Budai/ Hotei im Zen Buddhismus
Der Kult des Budai wurde vor allem durch den Chan/Zen Buddhismus maßgeblich voran getrieben. Er fand in Budai jene „ausgeflippte“, weltabgewandte Exzentrik, die auch im Daoismus verehrt wird und die uns in verschiedenen legendären Figuren des Chan/Zen begegnet.
Katsushika Hokusai hat in seinen Manga die besondere Verehrung Hoteis im Zen satirisch überspitzt dargestellt, indem er Hotei als verfetteten Tempelgott auf dem Stuhl eines Zen-Abtes portraitiert:


© Bibliothèque de l'Institut National d'Histoire de l'Art
Die Figur des dickbäuchigen „Lachenden Buddhas“ ist aber weit über den Zen hinaus Bestandteil der Volksreligion in China und Japan geworden.
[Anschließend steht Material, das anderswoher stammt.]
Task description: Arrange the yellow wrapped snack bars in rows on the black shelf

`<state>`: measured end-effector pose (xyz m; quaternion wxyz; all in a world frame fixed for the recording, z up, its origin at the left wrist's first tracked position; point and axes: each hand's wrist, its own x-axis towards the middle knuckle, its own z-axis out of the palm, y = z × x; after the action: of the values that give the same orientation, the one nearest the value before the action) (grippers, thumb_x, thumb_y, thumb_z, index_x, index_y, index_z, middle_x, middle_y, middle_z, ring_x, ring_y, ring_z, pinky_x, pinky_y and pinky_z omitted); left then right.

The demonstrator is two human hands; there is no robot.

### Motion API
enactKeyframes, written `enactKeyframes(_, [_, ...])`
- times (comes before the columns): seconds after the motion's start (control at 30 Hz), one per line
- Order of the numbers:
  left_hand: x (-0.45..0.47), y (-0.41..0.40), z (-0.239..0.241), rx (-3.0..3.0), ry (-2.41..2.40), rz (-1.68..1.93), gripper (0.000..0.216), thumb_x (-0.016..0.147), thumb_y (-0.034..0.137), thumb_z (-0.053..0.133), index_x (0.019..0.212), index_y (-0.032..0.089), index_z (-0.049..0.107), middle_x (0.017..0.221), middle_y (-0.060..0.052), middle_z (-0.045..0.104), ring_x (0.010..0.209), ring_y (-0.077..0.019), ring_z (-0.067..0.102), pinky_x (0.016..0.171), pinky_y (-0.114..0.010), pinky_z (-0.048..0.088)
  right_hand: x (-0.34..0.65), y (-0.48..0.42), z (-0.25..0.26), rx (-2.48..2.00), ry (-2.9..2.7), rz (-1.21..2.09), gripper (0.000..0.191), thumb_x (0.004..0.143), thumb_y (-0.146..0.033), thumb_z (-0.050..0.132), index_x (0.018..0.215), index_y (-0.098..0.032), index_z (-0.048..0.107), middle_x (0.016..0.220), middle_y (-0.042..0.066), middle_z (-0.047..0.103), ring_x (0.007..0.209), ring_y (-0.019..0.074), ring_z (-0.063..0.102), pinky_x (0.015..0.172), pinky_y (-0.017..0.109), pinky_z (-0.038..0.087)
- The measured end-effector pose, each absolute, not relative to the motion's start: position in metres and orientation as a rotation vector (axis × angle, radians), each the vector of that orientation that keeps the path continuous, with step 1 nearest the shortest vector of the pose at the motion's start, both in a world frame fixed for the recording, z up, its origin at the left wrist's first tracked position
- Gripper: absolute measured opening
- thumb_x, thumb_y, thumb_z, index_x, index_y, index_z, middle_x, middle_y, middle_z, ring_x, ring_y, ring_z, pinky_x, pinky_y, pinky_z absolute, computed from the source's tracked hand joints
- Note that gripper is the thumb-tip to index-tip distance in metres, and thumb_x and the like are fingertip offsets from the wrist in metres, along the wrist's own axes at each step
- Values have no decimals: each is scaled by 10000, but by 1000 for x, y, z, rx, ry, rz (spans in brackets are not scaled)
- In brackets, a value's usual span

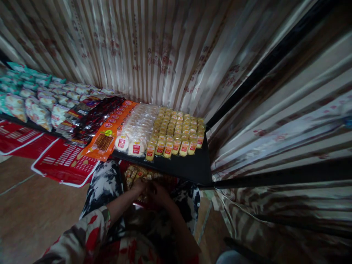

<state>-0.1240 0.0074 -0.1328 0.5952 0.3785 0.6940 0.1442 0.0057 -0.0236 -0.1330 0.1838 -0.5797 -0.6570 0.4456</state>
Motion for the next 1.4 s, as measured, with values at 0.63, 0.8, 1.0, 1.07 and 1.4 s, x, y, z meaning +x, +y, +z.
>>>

In China wirbt Budai in Restaurants um Kunden, in Japan hat Hotei die konfessionellen Grenzen zum Shintō überschritten, und wird im Ensemble der Sieben Glücksgötter (Shichi Fukujin) auch als eine Art kami verehrt. Sein dicker Bauch gepaart mit der ihm zugeschriebenen Kinderfreundlichkeit macht ihn darüber hinaus zu einem idealen „Streichel-Buddha“ (nadebotoke).
Hotei als Glücksgott


© Bernhard Scheid, 2007


Bildquelle: Awakenings, Zen Painting in Medieval Art


© Izumi Shimamura, flickr 2019


© buddhamuseum.com


© Aaron Logan, 2004


© Museum of Fine Arts, Boston


© Kichū shogazō database
Epilog: Brechts Budai
Es ist erstaunlich, dass Bertolt Brecht, der sich ja häufig in eklektischer Manier fernöstlicher Stoffe bediente, in Budai einen Verwandten seines Baal erkannte, ein asozialer Frauenheld, den er in seinem Frühwerk als Bürgerschreck verherrlicht hatte. Dies ist der „Durchsicht meiner ersten Stücke“ (1954) zu entnehmen, wo der abgeklärte Brecht den chinesischen Glücksgott in Assoziation mit Baal folgendermaßen charakterisiert:
Es gibt eine chinesische Figur, meist fingerlang, aus Holz geschnitzt und zu Tausenden auf den Markt geworfen, darstellend den kleinen dicken Gott des Glücks, der sich wohlig streckt. Dieser Gott sollte, von Osten kommend, nach einem großen Krieg in die zerstörten Städte einziehen und die Menschen dazu bewegen wollen, für ihr persönliches Glück und Wohlbefinden zu kämpfen. Er sammelt Jünger verschiedener Art und zieht sich die Verfolgung der Behörden auf den Hals, als einige von ihnen zu lehren anfangen, die Bauern müßten Boden bekommen, die Arbeiter die Fabriken übernehmen, die Arbeiter- und Bauernkinder die Schulen erobern. Er wird verhaftet und zum Tod verurteilt. Und nun probieren die Henker ihre Künste an dem kleinen Glücksgott aus. Aber die Gifte, die man ihm reicht, schmecken ihm nur, der Kopf, den man ihm abhaut, wächst sofort nach, am Galgen vollführt er einen mit seiner Lustigkeit ansteckenden Tanz usw. usw. Es ist unmöglich, das Glücksverlangen der Menschen ganz zu töten.3
Mir ist nicht klar, auf welche Umstände oder Quellen sich Brecht hier bezieht, aber die sozial-revolutionäre Komponente, die Brecht im bedingungslosen Glücksverlangen des kleinen dicken Gottes entdeckt, mag in den frühen Tagen der Budai-Verehrung tatsächlich eine Rolle gespielt haben. Zumindest ist bekannt, dass sich um Budais alter ego, Maitreya, bereits im frühen siebenten Jahrhundert militante buddhistische Protestbewegungen bildeten, die erst nach blutigen Militäreinsätzen niedergeschlagen werden konnten. Und schließlich setzt sich auch Budai in den zitierten chinesischen Legenden über alle Gesetze und Klassenschranken hinweg. Dieses revolutionäre Potential ist ein Aspekt, der bei längerer Beschäftigung mit dem stereotypen Lächeln der Glücksgötter leicht in Vergessenheit gerät.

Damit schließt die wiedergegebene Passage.